----- Raw data

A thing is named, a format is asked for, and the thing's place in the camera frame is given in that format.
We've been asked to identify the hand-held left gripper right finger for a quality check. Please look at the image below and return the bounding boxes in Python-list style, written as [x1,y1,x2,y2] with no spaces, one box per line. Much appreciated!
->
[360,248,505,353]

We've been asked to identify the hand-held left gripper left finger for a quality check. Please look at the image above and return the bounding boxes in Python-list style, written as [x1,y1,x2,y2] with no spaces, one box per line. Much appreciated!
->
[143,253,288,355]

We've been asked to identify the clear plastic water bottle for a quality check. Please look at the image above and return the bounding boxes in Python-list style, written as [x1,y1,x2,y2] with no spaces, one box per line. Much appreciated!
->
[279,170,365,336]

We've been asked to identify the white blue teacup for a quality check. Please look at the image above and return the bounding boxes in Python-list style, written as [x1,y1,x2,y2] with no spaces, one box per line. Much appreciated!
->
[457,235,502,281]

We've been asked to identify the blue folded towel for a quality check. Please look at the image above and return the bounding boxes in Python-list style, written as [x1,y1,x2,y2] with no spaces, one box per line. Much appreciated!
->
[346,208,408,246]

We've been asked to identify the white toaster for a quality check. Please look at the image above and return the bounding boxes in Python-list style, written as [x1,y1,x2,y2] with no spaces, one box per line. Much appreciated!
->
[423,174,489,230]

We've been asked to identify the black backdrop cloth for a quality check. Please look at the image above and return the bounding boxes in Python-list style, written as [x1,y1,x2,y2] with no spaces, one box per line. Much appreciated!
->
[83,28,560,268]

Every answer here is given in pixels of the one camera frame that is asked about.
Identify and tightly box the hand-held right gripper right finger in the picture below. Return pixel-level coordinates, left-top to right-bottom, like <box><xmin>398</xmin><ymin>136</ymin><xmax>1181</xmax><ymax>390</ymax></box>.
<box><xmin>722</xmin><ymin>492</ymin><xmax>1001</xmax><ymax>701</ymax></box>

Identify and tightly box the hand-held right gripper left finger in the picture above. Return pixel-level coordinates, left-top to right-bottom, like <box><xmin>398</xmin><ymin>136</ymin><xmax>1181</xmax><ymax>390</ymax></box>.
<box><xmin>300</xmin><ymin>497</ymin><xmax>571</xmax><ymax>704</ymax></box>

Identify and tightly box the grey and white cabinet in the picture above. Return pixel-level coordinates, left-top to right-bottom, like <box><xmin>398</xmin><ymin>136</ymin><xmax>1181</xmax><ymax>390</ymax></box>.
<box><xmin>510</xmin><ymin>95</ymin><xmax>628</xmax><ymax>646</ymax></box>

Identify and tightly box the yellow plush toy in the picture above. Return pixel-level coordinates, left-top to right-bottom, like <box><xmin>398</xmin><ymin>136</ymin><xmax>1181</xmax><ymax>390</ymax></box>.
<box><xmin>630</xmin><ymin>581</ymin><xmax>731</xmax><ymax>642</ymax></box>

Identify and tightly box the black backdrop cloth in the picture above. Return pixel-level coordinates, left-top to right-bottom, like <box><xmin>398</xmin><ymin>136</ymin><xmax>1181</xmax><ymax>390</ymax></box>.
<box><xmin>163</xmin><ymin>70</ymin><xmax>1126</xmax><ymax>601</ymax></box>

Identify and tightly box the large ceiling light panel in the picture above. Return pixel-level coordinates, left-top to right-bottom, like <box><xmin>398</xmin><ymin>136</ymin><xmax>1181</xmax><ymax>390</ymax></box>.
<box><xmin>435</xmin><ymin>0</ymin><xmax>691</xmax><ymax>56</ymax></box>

----------

§ What to produce
Write the material out again in full, leaving no line out.

§ Response to the task
A thing is named, a format is asked for, and the thing's place in the camera frame is given in that format.
We've been asked to identify the hand-held left gripper right finger for a quality check. Please look at the image below and return the bounding boxes in Python-list style, written as [x1,y1,x2,y2] with no spaces, one box per line. Much appreciated!
->
[360,248,505,353]

We've been asked to identify the hand-held left gripper left finger for a quality check. Please look at the image above and return the bounding boxes in Python-list style, written as [x1,y1,x2,y2] with no spaces, one box per line. Much appreciated!
->
[143,253,288,355]

We've been asked to identify the clear plastic water bottle for a quality check. Please look at the image above and return the bounding boxes in Python-list style, written as [x1,y1,x2,y2] with no spaces, one box per line. Much appreciated!
->
[279,170,365,336]

We've been asked to identify the white blue teacup for a quality check. Please look at the image above and return the bounding boxes in Python-list style, written as [x1,y1,x2,y2] with no spaces, one box per line. Much appreciated!
->
[457,235,502,281]

We've been asked to identify the blue folded towel for a quality check. Please look at the image above and return the bounding boxes in Python-list style, written as [x1,y1,x2,y2] with no spaces, one box per line. Much appreciated!
->
[346,208,408,246]

We've been asked to identify the white toaster for a quality check. Please look at the image above and return the bounding boxes in Python-list style, written as [x1,y1,x2,y2] with no spaces, one box per line. Much appreciated!
->
[423,174,489,230]

We've been asked to identify the black backdrop cloth for a quality check. Please look at the image above and return the bounding boxes in Python-list style, written as [x1,y1,x2,y2] with no spaces, one box per line. Much appreciated!
->
[83,28,560,268]

Every answer here is given in pixels of the one camera frame that is asked about.
Identify and tightly box the hand-held right gripper right finger in the picture below. Return pixel-level coordinates, left-top to right-bottom, like <box><xmin>398</xmin><ymin>136</ymin><xmax>1181</xmax><ymax>390</ymax></box>.
<box><xmin>722</xmin><ymin>492</ymin><xmax>1001</xmax><ymax>701</ymax></box>

Identify and tightly box the hand-held right gripper left finger in the picture above. Return pixel-level coordinates, left-top to right-bottom, like <box><xmin>398</xmin><ymin>136</ymin><xmax>1181</xmax><ymax>390</ymax></box>.
<box><xmin>300</xmin><ymin>497</ymin><xmax>571</xmax><ymax>704</ymax></box>

Identify and tightly box the grey and white cabinet in the picture above. Return pixel-level coordinates, left-top to right-bottom, like <box><xmin>398</xmin><ymin>136</ymin><xmax>1181</xmax><ymax>390</ymax></box>.
<box><xmin>510</xmin><ymin>95</ymin><xmax>628</xmax><ymax>646</ymax></box>

Identify and tightly box the yellow plush toy in the picture above. Return pixel-level coordinates, left-top to right-bottom, like <box><xmin>398</xmin><ymin>136</ymin><xmax>1181</xmax><ymax>390</ymax></box>.
<box><xmin>630</xmin><ymin>581</ymin><xmax>731</xmax><ymax>642</ymax></box>

Identify and tightly box the black backdrop cloth in the picture above. Return pixel-level coordinates, left-top to right-bottom, like <box><xmin>398</xmin><ymin>136</ymin><xmax>1181</xmax><ymax>390</ymax></box>.
<box><xmin>163</xmin><ymin>70</ymin><xmax>1126</xmax><ymax>601</ymax></box>

Identify and tightly box the large ceiling light panel in the picture above. Return pixel-level coordinates, left-top to right-bottom, like <box><xmin>398</xmin><ymin>136</ymin><xmax>1181</xmax><ymax>390</ymax></box>.
<box><xmin>435</xmin><ymin>0</ymin><xmax>691</xmax><ymax>56</ymax></box>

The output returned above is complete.